Trimerization of dopamine transporter triggered by AIM-100 binding: Molecular mechanism and effect of mutations.

Recent work demonstrated the propensity of dopamine transporters (DATs) to form trimers or higher oligomers, enhanced upon binding a furopyrimidine, AIM-100. AIM-100 binding promotes DAT endocytosis and thereby moderates dopaminergic transmission. Despite the neurobiological significance of these events, the molecular mechanisms that underlie the stabilization of DAT trimer and the key interactions that modulate the trimerization of DAT, and not serotonin transporter SERT, remain unclear. In the present study, we determined three structural models, termed trimer-W238, -C306 and -Y303, for possible trimerization of DATs . To this aim, we used structural data resolved for DAT and its structural homologs that share the LeuT fold, advanced computational modeling and simulations, site-directed mutagenesis experiments and live-cell imaging assays.
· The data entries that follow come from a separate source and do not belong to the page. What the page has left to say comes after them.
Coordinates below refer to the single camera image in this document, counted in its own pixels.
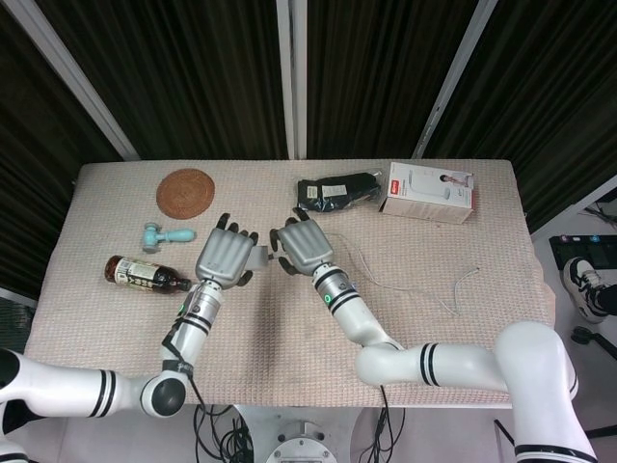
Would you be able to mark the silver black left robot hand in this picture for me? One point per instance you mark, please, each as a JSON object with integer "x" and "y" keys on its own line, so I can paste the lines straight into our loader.
{"x": 224, "y": 253}

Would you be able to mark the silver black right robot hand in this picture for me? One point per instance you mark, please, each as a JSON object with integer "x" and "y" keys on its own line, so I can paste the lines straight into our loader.
{"x": 303, "y": 243}

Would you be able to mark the white charger adapter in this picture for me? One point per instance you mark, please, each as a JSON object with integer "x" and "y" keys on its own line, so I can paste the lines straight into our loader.
{"x": 260, "y": 258}

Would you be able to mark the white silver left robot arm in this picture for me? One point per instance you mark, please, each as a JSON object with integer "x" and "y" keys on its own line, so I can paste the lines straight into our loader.
{"x": 190, "y": 333}

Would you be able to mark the grey round robot base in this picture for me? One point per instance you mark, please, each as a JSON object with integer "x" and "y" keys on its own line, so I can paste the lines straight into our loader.
{"x": 301, "y": 448}

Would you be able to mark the teal massage hammer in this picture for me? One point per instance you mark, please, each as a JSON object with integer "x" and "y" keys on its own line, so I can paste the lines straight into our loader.
{"x": 173, "y": 236}

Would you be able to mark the black socks in plastic bag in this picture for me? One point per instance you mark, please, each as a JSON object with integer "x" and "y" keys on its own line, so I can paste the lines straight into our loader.
{"x": 332, "y": 190}

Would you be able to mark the round woven brown coaster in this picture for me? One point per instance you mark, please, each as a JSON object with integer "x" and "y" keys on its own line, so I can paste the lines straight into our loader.
{"x": 185, "y": 193}

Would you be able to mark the dark drink bottle with label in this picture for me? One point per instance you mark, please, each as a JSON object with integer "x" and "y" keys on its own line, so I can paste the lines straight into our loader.
{"x": 140, "y": 273}

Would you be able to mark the beige waffle table cover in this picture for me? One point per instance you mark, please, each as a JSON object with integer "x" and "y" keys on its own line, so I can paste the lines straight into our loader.
{"x": 279, "y": 337}

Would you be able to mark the white red product box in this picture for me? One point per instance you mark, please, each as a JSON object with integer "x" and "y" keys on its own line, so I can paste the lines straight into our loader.
{"x": 424, "y": 202}

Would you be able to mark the dark pleated curtain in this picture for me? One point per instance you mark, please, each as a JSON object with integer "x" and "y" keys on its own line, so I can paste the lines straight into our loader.
{"x": 193, "y": 72}

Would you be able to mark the black stand rod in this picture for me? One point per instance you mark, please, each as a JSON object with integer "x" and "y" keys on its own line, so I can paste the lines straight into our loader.
{"x": 503, "y": 431}

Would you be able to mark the white black sneaker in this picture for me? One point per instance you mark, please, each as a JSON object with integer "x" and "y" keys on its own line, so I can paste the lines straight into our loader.
{"x": 585, "y": 289}

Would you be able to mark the white upright frame post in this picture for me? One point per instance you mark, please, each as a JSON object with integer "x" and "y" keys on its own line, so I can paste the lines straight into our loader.
{"x": 293, "y": 77}

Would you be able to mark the white slanted frame post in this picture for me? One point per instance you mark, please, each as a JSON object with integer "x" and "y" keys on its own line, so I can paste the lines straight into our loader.
{"x": 82, "y": 91}
{"x": 453, "y": 82}

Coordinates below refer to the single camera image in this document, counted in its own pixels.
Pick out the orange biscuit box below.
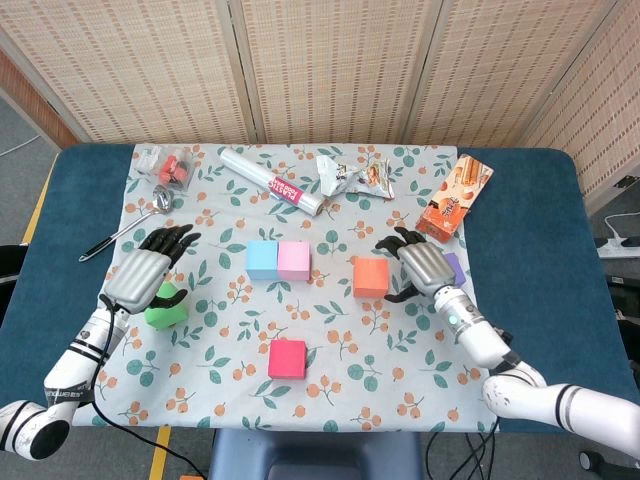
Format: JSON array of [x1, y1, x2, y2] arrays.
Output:
[[415, 153, 495, 244]]

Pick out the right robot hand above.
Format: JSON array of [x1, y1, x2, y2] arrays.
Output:
[[374, 226, 464, 304]]

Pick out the pink cube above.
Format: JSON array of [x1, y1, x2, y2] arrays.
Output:
[[277, 240, 312, 282]]

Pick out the blue cube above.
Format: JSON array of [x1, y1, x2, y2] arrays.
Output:
[[244, 240, 280, 281]]

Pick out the red cube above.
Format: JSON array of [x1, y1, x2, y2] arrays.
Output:
[[267, 339, 308, 381]]

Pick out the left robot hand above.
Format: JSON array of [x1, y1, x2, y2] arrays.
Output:
[[99, 223, 202, 316]]

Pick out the floral tablecloth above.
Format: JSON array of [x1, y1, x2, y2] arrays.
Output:
[[68, 143, 501, 434]]

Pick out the green cube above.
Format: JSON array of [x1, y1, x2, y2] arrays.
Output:
[[143, 281, 190, 332]]

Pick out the white power cable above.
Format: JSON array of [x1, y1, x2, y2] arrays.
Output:
[[603, 212, 640, 241]]

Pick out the white power strip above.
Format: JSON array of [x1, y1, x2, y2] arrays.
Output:
[[597, 237, 640, 260]]

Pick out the crumpled snack bag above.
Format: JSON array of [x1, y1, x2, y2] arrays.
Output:
[[315, 154, 396, 201]]

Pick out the plastic wrap roll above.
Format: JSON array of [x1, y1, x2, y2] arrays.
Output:
[[219, 147, 326, 218]]

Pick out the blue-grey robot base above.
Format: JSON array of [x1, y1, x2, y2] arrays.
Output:
[[207, 429, 424, 480]]

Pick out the clear bag red items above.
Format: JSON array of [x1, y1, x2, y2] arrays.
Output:
[[133, 145, 199, 194]]

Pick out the bamboo folding screen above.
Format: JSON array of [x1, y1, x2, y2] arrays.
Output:
[[0, 0, 640, 211]]

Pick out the purple cube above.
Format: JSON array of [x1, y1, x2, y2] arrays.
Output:
[[443, 252, 467, 289]]

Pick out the metal ladle spoon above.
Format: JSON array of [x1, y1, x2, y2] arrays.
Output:
[[78, 184, 175, 263]]

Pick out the black equipment frame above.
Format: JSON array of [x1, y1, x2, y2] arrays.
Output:
[[602, 272, 640, 351], [0, 243, 29, 284]]

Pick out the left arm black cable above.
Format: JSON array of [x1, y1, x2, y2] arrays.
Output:
[[92, 294, 211, 476]]

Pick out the black floor cable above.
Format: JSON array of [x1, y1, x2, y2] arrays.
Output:
[[424, 432, 499, 480]]

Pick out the orange cube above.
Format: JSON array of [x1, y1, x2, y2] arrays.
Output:
[[352, 257, 391, 299]]

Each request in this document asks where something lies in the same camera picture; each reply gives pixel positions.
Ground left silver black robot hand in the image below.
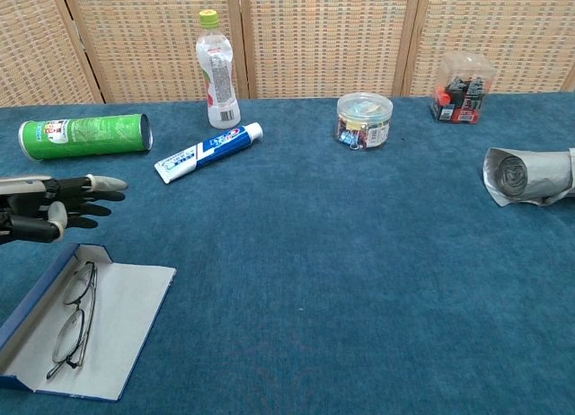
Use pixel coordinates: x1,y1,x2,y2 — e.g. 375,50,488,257
0,173,129,246

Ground blue cardboard glasses case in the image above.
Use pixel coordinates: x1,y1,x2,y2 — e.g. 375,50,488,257
0,243,177,402

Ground thin-framed eyeglasses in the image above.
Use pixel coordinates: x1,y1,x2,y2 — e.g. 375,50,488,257
46,260,98,381

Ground green chip can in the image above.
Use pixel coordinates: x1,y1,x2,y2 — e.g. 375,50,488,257
18,113,155,162

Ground blue white toothpaste tube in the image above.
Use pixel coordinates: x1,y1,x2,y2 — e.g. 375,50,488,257
154,121,264,185

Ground clear drink bottle yellow cap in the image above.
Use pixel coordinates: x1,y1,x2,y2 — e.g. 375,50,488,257
195,9,242,130

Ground blue table cloth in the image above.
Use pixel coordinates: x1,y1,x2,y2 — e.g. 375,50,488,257
0,90,575,415

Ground woven wooden folding screen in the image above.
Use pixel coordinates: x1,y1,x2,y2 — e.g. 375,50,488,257
0,0,575,109

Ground round clear binder clip jar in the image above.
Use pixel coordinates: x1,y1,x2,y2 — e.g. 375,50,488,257
334,92,394,151

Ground grey garbage bag roll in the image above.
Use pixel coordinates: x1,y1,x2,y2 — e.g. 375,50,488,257
482,146,575,208

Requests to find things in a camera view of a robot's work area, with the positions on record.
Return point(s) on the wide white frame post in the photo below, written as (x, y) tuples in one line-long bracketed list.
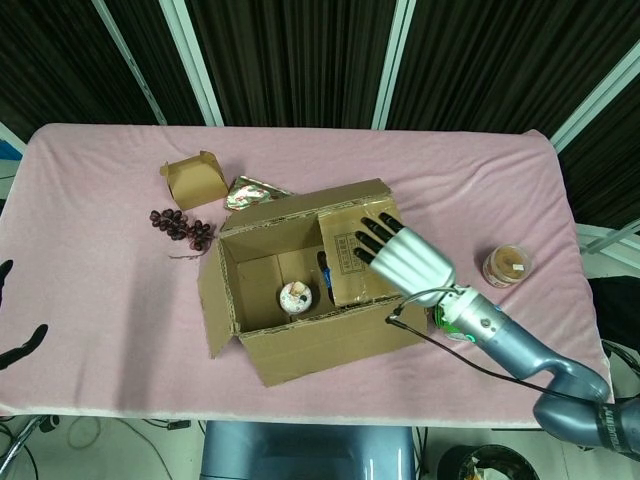
[(392, 65), (192, 65), (595, 100)]

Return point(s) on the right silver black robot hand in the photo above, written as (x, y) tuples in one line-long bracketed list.
[(415, 260)]

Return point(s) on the dark bottle with blue label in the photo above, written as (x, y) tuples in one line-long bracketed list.
[(326, 277)]

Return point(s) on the blue-grey robot torso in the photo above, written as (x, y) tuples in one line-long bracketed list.
[(300, 450)]

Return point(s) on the gold red foil packet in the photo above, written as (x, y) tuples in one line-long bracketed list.
[(247, 192)]

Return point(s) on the dark red grape bunch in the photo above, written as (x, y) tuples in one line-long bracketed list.
[(172, 222)]

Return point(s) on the jar with orange label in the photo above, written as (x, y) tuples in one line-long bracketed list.
[(507, 265)]

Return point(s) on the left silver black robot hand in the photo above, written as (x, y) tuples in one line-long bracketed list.
[(25, 340)]

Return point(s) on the thin white frame post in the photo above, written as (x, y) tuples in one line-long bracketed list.
[(132, 65)]

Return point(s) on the green snack bag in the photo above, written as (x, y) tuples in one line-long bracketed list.
[(439, 320)]

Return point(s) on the small kraft paper box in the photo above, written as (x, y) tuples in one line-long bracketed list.
[(197, 180)]

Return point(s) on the pink fleece tablecloth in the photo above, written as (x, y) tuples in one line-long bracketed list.
[(125, 310)]

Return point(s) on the white patterned round cup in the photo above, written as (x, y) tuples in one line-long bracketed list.
[(296, 297)]

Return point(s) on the black trash bin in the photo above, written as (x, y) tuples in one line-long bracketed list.
[(480, 462)]

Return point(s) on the black pleated curtain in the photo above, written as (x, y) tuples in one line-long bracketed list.
[(300, 50)]

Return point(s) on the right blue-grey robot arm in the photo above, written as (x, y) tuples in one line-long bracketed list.
[(525, 355)]

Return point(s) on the large brown cardboard box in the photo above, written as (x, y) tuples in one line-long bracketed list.
[(340, 340)]
The models are in accord with the versatility of LeuT fold to stabilize dimeric or higher order constructs. Selected residues show a high propensity to occupy interfacial regions. Among them, D231-W238 in the extracellular loop EL2, including the intersubunit salt-bridge forming pair D231/D232-R237 (not present in SERT) (in trimer-W238), the loop EL3 (trimers-C306 and -Y303), and W497 on the intracellularly exposed IL5 loop (trimer-C306) and its spatial neighbors (e.g. K525) near the C-terminus are computationally predicted and experimentally confirmed to play important roles in enabling the correct folding and/or oligomerization of DATs in the presence of AIM-100. The study suggests the possibility of controlling the effective transport of dopamine by altering the oligomerization state of DAT upon small molecule binding, as a possible intervention strategy to modulate dopaminergic signaling.